Magnetic resonance elastography measures liver stiffness by a modified phase-contrast method to image the propagation of shear wave in the liver [105]. By head-to-head comparison, magnetic resonance elastography has higher applicability and accuracy than vibration-controlled transient elastography [106, 107]. Although not systematically studied, factors increasing liver stiffness described above should also affect the performance of magnetic resonance elastography. Isolated reports also suggest that liver stiffness measurement by magnetic resonance elastography is affected by iron overload, sarcoidosis and sinusoidal obstruction syndrome. We did not identify any study on the influence of food intake on liver stiffness measurement by magnetic resonance elastography, though radiologists usually advise patients to fast before MRI examinations.

Corrected T1 measurement by MRI correlates with necroinflammation and fibrosis [108, 109], and has been shown to predict liver-related events in a small study [110]. Data on the confounding factors of corrected T1 are limited.

Conclusion

Because a substantial number of people in the community have NAFLD and only a small fraction would eventually suffer from liver-related complications, non-invasive tests are preferred as the initial assessment.
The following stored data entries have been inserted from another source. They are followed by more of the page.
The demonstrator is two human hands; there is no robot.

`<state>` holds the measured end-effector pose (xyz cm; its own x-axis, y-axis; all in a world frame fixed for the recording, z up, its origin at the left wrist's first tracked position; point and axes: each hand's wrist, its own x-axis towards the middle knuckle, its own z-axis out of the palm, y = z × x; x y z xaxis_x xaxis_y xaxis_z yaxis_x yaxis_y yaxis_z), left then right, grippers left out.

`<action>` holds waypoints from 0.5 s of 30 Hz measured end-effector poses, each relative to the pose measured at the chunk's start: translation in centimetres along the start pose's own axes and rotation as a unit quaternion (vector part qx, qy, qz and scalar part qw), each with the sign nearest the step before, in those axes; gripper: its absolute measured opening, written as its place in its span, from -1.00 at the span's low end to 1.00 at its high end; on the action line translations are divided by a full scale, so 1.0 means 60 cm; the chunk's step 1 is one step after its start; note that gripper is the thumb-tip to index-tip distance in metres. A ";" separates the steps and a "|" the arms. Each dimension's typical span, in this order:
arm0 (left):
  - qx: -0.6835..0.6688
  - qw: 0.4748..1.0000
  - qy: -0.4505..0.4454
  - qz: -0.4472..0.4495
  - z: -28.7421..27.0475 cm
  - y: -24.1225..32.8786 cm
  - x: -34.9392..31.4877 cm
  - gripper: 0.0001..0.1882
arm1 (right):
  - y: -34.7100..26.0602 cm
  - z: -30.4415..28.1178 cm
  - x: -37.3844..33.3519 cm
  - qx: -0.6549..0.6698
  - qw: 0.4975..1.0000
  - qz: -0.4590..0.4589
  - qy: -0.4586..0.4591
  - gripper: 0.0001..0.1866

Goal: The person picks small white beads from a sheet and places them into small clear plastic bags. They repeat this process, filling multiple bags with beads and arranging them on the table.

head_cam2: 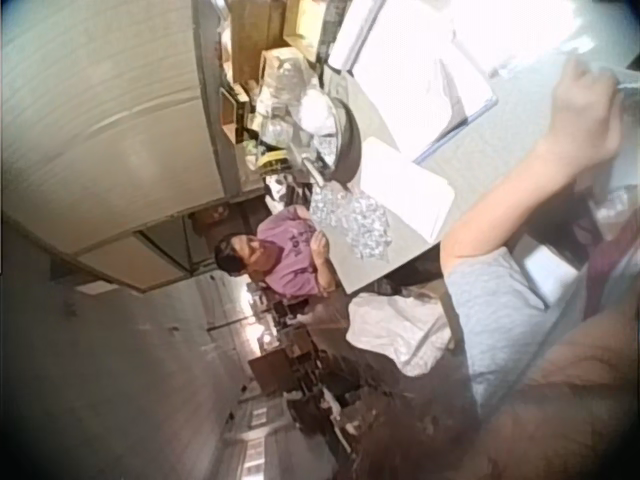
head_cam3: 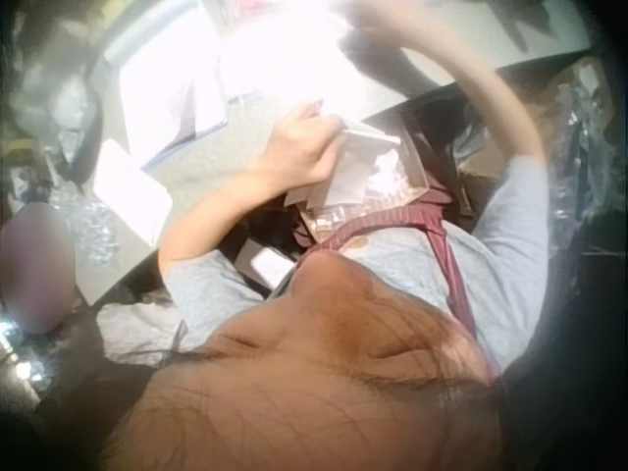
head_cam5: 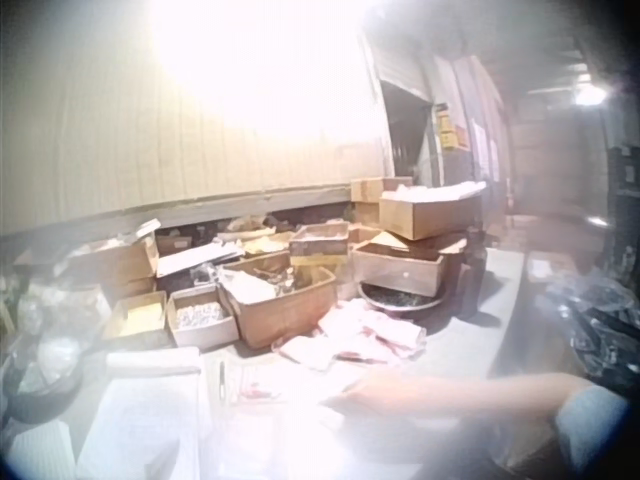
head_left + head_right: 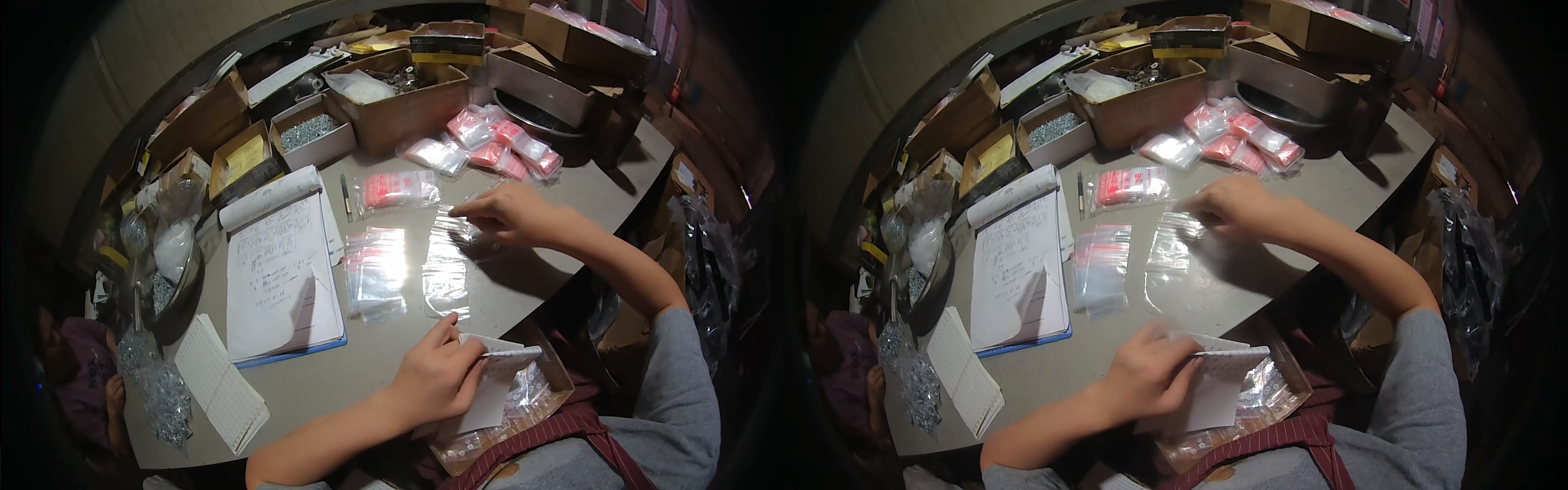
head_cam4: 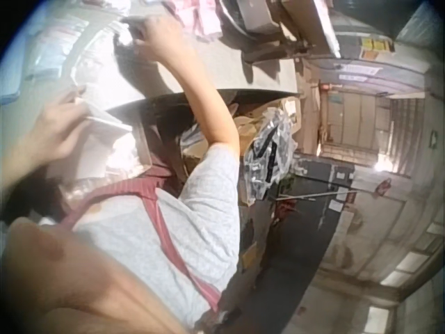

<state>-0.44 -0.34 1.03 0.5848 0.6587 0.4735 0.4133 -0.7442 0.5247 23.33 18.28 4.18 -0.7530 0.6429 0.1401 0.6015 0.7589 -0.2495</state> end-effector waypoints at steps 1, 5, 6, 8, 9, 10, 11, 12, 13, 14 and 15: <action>-0.002 1.000 0.002 0.001 0.002 -0.001 -0.001 -0.89 | -0.012 -0.003 -0.006 0.110 0.994 -0.004 -0.008 -0.51; -0.005 1.000 0.008 -0.003 -0.001 0.000 -0.007 -0.88 | -0.106 -0.016 -0.003 0.268 0.954 0.009 -0.132 -0.54; -0.007 1.000 0.015 0.002 0.000 -0.002 -0.006 -0.88 | -0.115 -0.011 -0.003 0.260 0.956 0.002 -0.136 -0.55; -0.011 1.000 0.020 0.002 0.000 -0.003 -0.006 -0.87 | -0.119 0.008 -0.007 0.217 0.969 -0.019 -0.115 -0.73; -0.013 1.000 0.017 -0.002 -0.001 -0.002 -0.005 -0.87 | -0.122 0.018 -0.011 0.199 0.975 -0.044 -0.085 -0.75; -0.015 1.000 0.014 -0.006 -0.001 -0.002 -0.005 -0.87 | -0.128 0.025 -0.016 0.160 0.984 -0.044 -0.067 -0.76; -0.023 0.999 0.020 -0.014 -0.001 -0.003 -0.005 -0.87 | -0.139 0.029 -0.019 0.123 0.990 -0.043 -0.048 -0.78; -0.030 0.999 0.026 -0.022 0.000 -0.003 -0.005 -0.88 | -0.146 0.032 -0.020 0.085 0.995 -0.043 -0.028 -0.79; -0.038 0.998 0.032 -0.030 0.000 -0.003 -0.004 -0.88 | -0.147 0.036 -0.020 0.059 0.997 -0.049 -0.028 -0.73; -0.054 0.997 0.035 -0.046 0.000 -0.002 -0.004 -0.90 | -0.148 0.040 -0.021 0.035 0.997 -0.055 -0.028 -0.64; -0.070 0.995 0.037 -0.062 0.000 0.000 -0.003 -0.91 | -0.148 0.043 -0.022 0.010 0.998 -0.061 -0.027 -0.54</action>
<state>-0.55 -0.46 0.96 0.4799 0.7545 0.4477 0.3745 -0.6376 0.6732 18.31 10.44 3.75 -0.8335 0.5395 0.1195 0.5001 0.8284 -0.2523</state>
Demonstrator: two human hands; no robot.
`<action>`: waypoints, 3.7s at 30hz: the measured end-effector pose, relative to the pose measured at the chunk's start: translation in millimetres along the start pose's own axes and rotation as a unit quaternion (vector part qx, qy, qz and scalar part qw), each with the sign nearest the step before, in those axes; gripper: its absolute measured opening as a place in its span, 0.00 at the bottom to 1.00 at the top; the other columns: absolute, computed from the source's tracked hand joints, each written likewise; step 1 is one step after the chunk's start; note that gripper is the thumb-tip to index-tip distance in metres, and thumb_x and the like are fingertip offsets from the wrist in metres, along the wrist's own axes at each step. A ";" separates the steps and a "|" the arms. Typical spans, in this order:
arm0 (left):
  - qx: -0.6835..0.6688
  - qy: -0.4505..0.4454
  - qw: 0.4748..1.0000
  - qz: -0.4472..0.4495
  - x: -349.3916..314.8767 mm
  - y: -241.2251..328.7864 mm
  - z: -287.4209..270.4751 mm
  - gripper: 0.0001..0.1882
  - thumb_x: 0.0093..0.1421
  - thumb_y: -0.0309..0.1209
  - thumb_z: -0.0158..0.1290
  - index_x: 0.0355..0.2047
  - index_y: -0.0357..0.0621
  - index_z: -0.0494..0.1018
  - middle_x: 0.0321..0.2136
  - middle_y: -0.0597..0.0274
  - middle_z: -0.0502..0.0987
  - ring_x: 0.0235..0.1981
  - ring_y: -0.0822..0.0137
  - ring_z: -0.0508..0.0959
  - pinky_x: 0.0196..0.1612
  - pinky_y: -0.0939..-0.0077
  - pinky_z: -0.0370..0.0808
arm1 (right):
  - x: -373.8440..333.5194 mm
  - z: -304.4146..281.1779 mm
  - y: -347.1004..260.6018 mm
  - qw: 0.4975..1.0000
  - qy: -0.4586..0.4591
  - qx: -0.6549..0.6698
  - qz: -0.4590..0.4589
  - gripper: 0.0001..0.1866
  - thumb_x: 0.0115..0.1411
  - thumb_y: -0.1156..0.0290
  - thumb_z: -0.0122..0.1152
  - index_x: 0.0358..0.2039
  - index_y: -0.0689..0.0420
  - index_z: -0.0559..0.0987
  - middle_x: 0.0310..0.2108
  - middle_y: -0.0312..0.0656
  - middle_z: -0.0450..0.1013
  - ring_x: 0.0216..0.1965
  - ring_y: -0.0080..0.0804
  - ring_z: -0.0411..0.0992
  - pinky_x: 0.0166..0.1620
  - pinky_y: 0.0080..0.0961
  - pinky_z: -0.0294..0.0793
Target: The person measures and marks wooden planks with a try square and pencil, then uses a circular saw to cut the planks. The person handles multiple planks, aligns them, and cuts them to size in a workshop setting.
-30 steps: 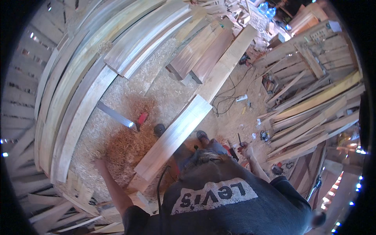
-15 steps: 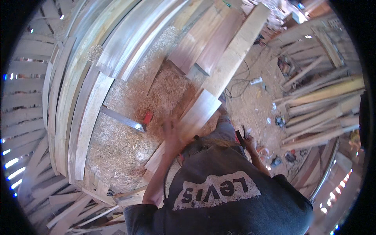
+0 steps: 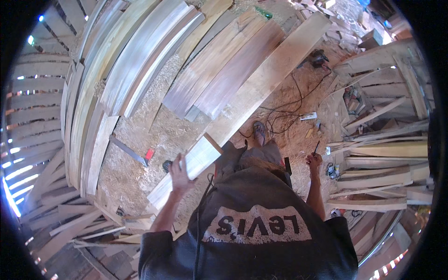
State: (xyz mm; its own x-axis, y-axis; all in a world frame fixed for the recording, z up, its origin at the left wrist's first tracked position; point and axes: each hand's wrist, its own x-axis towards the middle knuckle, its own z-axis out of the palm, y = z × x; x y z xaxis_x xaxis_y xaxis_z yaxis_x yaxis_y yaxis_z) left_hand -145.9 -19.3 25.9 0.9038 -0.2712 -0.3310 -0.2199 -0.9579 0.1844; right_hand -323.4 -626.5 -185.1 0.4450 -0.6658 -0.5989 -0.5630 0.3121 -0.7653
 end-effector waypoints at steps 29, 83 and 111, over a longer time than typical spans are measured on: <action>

Many of the available tests have high negative predictive values to exclude advanced fibrosis and future liver-related events, yet false-positive diagnoses of advanced disease are common. This review summarizes the known and potential confounding factors affecting the performance of non-invasive tests. Clinicians should interpret test results with caution when the tests are applied in patients with potential confounding factors.